A single AMI (Amazon Machine Image) houses all container services, and all service-specific dependencies are put into this container.
Developers use Pinterest’s open-source tool Teletraan to launch containers, and the Docker container engine acts as the process manager to monitor and restart containers.
Dec 11, 2015
In late 2015, following the Series G, Pinterest began migrating their web experience to React, primarily because they “found React rendered faster than our previous template engine, had fewer obstacles to iterating on features and had a large developer community.”
The legacy setup consistent of Django, Python and Jinja on the backend, with Nunjucks handling template rendering on the client side. They wanted to move to React for handling template rendering across the board, but if they “switched the client-side rendering engine from Nunjucks to React, [they’d] also have to switch [their] server-side rendering, so they could share the same template syntax.”

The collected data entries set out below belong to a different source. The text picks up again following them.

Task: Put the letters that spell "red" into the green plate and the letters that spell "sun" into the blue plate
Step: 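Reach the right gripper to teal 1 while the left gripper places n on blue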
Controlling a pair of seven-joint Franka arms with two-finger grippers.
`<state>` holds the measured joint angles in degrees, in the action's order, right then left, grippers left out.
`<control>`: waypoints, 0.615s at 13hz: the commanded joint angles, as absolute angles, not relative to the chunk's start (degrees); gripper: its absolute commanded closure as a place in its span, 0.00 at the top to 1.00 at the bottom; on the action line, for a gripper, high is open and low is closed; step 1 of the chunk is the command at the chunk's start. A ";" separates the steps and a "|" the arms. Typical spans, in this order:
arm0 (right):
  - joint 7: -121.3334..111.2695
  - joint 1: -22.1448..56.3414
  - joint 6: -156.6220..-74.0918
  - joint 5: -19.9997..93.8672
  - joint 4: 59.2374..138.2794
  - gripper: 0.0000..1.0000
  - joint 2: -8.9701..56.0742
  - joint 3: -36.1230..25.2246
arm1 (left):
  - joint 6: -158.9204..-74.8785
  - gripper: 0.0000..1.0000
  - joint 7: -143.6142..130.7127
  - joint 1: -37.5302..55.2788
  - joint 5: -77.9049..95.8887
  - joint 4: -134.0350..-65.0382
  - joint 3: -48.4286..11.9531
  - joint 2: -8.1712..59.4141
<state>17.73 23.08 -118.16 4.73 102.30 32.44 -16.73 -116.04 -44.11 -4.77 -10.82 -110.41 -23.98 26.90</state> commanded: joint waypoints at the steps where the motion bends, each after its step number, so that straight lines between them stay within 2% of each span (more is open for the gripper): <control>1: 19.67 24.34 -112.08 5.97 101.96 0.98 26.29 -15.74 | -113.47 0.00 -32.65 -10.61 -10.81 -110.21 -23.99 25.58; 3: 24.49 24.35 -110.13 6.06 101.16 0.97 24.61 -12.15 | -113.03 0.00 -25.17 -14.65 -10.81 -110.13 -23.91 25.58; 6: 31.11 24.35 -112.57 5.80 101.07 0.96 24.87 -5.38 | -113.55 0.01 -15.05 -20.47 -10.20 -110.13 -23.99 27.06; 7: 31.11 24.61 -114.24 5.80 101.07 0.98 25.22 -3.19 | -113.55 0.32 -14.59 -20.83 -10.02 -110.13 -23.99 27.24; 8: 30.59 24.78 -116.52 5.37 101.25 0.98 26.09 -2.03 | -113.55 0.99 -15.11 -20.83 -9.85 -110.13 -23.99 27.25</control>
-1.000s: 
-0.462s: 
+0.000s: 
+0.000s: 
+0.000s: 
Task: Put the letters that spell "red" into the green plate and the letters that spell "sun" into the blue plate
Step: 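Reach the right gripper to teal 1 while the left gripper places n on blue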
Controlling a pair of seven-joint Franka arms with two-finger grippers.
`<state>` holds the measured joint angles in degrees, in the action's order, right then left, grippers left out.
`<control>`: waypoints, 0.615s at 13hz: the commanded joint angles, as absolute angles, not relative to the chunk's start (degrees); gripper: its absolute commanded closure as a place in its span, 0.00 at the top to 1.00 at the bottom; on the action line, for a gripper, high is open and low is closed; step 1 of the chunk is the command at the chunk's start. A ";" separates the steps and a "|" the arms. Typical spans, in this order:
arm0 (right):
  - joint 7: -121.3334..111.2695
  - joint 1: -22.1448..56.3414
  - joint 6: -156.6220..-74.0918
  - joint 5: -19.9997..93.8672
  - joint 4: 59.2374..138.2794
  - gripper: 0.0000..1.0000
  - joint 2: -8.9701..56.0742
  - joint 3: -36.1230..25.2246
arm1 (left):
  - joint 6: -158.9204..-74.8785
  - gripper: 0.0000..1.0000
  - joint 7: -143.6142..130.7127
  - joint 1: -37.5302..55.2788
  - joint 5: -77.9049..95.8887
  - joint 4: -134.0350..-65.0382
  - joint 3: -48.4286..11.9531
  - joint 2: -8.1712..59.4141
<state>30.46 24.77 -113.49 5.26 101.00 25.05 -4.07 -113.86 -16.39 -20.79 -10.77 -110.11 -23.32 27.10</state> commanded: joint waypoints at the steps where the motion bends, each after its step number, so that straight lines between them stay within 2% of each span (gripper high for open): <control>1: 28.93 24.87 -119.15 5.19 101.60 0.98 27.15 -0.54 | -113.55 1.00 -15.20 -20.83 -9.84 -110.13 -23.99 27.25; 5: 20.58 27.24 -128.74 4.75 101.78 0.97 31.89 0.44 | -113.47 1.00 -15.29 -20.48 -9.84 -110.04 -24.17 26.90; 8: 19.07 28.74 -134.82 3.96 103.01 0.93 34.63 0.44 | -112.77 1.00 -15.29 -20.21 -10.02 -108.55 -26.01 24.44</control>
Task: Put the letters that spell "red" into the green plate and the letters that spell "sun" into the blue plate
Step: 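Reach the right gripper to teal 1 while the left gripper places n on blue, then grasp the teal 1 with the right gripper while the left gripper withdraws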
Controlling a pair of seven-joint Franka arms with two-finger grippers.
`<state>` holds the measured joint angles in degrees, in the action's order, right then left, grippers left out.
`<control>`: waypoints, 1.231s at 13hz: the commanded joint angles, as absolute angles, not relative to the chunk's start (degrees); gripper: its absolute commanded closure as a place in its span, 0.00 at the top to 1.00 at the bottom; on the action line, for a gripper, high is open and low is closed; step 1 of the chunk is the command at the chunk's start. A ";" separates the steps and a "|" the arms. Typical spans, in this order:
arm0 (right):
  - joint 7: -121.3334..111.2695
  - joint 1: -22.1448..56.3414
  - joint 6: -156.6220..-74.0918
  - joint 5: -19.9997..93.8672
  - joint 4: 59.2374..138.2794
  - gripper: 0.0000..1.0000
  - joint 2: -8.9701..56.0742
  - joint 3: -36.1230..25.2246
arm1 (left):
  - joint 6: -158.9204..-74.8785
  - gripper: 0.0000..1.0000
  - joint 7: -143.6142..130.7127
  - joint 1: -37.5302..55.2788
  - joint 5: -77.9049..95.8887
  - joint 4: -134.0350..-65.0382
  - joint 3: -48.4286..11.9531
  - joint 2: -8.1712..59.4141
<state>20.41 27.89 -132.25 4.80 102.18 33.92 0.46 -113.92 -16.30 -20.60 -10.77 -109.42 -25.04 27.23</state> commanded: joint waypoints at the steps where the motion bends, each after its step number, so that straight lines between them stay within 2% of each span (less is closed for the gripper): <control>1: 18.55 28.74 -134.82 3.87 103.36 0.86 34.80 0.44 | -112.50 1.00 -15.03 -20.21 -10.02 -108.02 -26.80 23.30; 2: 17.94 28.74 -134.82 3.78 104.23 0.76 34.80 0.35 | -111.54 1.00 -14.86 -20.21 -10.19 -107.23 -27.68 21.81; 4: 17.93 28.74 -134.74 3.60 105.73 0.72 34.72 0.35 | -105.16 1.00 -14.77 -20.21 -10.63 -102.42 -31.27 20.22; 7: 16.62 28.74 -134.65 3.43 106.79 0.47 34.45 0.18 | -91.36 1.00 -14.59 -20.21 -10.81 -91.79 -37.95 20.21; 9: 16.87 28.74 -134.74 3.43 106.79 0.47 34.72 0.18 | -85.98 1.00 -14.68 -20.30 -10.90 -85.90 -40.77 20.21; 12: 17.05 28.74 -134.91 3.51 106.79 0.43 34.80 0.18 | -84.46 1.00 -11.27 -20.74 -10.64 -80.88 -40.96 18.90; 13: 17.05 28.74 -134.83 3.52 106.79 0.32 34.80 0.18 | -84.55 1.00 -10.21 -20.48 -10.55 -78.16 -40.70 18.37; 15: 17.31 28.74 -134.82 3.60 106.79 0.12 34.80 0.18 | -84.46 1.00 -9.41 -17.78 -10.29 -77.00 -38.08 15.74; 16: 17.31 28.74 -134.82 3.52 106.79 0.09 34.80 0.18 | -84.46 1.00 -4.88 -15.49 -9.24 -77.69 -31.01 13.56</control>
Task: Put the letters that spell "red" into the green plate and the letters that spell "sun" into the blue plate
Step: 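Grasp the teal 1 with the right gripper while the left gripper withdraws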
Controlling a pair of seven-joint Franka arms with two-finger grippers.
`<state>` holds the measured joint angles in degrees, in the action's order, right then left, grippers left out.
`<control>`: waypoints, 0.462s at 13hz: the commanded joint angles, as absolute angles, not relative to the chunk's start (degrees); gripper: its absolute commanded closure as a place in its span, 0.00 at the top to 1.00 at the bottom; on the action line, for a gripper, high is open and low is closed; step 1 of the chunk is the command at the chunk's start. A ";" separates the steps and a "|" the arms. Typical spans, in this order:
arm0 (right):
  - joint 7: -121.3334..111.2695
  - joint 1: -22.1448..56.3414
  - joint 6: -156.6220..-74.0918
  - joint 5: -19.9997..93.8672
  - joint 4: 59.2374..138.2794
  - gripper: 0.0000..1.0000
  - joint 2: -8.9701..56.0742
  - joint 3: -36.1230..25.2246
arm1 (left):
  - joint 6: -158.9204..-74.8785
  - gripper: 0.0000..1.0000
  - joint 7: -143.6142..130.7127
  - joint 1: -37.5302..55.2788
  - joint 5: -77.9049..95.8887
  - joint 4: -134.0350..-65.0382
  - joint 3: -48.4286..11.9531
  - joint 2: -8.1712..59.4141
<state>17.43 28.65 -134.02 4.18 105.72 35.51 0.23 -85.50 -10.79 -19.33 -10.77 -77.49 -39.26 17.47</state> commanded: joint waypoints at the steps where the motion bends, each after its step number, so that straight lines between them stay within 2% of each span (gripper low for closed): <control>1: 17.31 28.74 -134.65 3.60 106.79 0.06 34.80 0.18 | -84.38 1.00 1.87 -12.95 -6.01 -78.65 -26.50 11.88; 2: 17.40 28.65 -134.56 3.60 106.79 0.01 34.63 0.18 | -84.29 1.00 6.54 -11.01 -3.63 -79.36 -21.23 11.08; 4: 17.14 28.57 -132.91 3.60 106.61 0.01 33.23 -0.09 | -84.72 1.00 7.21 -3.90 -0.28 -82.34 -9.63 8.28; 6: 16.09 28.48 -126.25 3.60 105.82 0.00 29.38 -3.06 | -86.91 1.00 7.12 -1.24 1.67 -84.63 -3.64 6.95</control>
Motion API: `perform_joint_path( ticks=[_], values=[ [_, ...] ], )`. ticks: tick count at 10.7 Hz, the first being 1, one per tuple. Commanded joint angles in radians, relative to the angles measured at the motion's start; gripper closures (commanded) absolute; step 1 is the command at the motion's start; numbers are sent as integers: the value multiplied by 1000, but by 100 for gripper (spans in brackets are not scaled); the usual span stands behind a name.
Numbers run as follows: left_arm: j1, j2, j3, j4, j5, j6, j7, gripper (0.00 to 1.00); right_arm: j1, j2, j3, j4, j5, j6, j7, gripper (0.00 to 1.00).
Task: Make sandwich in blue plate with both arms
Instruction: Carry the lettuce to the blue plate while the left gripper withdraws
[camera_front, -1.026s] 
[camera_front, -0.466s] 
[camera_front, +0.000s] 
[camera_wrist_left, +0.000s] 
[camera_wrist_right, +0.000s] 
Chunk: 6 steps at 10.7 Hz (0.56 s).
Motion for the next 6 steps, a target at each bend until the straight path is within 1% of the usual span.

They decided on an iterative approach that consolidated a single template rendering engine between client and server, since “If the server could interpret JavaScript, and use Nunjucks to render templates and share our client-side code, we could then move forward with an iterative migration to React.” The team decided to stand up a Node process, behind Nginx, and interpret JavaScript server-side.
Now, when a user agent makes a request, a latent module render requests that it needs data via an API call. Concurrently, a separate network call is made “to a co-located Node process to render the template as far as it can go with the data that it has.”
Node then responds with rendered templates, and along with a “holes” array to indicate what data was still needed to complete the render. Finally, the Python webapp makes an API call to fetch the remaining data, and each module is sent back to Node as completely independent module requests/in parallel/.
With this framework in place, Pinterest developers are in the process of replacing Nunjucks code with React components throughout the codebase.
Oct 1, 2014
Like many large scale web sites, Pinterest’s infrastructure consists of servers that communicate with backend services composed of a number of individual servers for managing load and fault tolerance. Ideally, we’d like the configuration to reflect only the active hosts, so clients don’t need to deal with bad hosts as often. ZooKeeper provides a well known pattern to solve this problem. Zookeeper
Jul 11, 2014
By mid-2014, around the time of the Series F, Pinterest users had already created more than 30 billion Pins, and the company was logging around 20 terabytes of new data daily, with around 10 petabytes of data in S3. To drive personalization for its users, and to empower engineers to build big data applications quickly, the data team built a self-serve Hadoop platform.
To start, they decoupled compute from storage, which meant teams would have to worry less about loading or synchronizing data, allowing existing or future clusters to make use of the data across a single shared file system.
A centralized Hive metastore act as the source of truth. They chose Hive for most of their Hadoop jobs “primarily because the SQL interface is simple and familiar to people across the industry.”
Dependency management takes place across three layers: *** Baked AMIs**, which are large slow-loading dependencies pre-loaded on images; Automated Configurations (Masterless Puppets), which allows Puppet clients to “pull their configuration from S3 and set up a service that’s responsible for keeping S3 configurations in sync with the Puppet master;” and Runtime Staging on S3, which creates a working directory at runtime for each developer that pulls down its dependencies directly from S3.
Finally, they migrated their Hadoop jobs to Qubole, which “supported AWS/S3 and was relatively easy to get started on.”